__Work instructions__
Down to the last line, reproduce the data that follows, but skip the pictures.

=== Section Start ===

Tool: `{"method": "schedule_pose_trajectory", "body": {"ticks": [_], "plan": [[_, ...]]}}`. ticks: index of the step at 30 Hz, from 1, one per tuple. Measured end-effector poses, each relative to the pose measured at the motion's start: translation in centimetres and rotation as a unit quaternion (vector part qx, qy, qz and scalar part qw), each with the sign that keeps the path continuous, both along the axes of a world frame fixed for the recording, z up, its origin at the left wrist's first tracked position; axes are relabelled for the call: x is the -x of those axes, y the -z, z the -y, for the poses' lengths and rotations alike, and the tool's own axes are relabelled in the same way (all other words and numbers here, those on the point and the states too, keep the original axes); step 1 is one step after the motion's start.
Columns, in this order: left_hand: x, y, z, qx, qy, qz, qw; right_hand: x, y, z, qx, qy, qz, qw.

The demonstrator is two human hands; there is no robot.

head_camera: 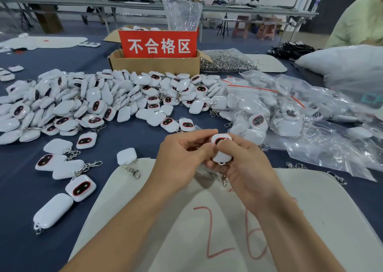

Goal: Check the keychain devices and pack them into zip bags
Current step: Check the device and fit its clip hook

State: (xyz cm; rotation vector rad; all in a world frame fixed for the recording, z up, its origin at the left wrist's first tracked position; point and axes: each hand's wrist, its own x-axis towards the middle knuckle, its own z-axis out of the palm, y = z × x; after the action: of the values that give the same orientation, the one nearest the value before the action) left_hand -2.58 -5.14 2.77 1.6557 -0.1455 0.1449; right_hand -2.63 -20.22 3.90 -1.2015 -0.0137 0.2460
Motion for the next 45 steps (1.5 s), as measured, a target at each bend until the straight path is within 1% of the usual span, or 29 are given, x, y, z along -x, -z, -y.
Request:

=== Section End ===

__Output for this exercise__
Tool: `{"method": "schedule_pose_trajectory", "body": {"ticks": [_], "plan": [[_, ...]]}}`. ticks: index of the step at 30 Hz, from 1, one per tuple. Measured end-effector poses, each relative to the pose measured at the motion's start: translation in centimetres and rotation as a unit quaternion (vector part qx, qy, qz and scalar part qw), each with the sign that keeps the path continuous, both along the axes of a world frame fixed for the recording, z up, its origin at the left wrist's first tracked position; axes are relabelled for the call: x is the -x of those axes, y the -z, z the -y, for the poses' lengths and rotations alike, and the tool's own axes are relabelled in the same way (all other words and numbers here, those on the point and the states too, keep the original axes); step 1 is one step after the motion's start.
Columns, in this order: left_hand: x, y, z, qx, qy, qz, qw; right_hand: x, y, z, qx, qy, qz, qw.

The demonstrator is two human hands; there is no robot.

head_camera: 

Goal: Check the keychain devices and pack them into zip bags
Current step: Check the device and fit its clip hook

State: (xyz cm; rotation vector rad; all in a world frame fixed for the recording, z up, its origin at the left wrist's first tracked position; point and axes: each hand's wrist, its own x-axis towards the middle knuckle, its own z-axis out of the palm, y = z × x; after the action: of the values that give the same orientation, the one nearest the value before the action) left_hand -2.58 -5.14 2.77 1.6557 -0.1455 0.1449; right_hand -2.63 -20.22 3.90 -1.2015 -0.0137 0.2460
Motion for the next 45 steps (1.5 s), as measured, a target at each bend until the straight path is within 1% of the usual span, or 29 are given, x, y, z along -x, -z, -y.
Request:

The work on this exercise is finished.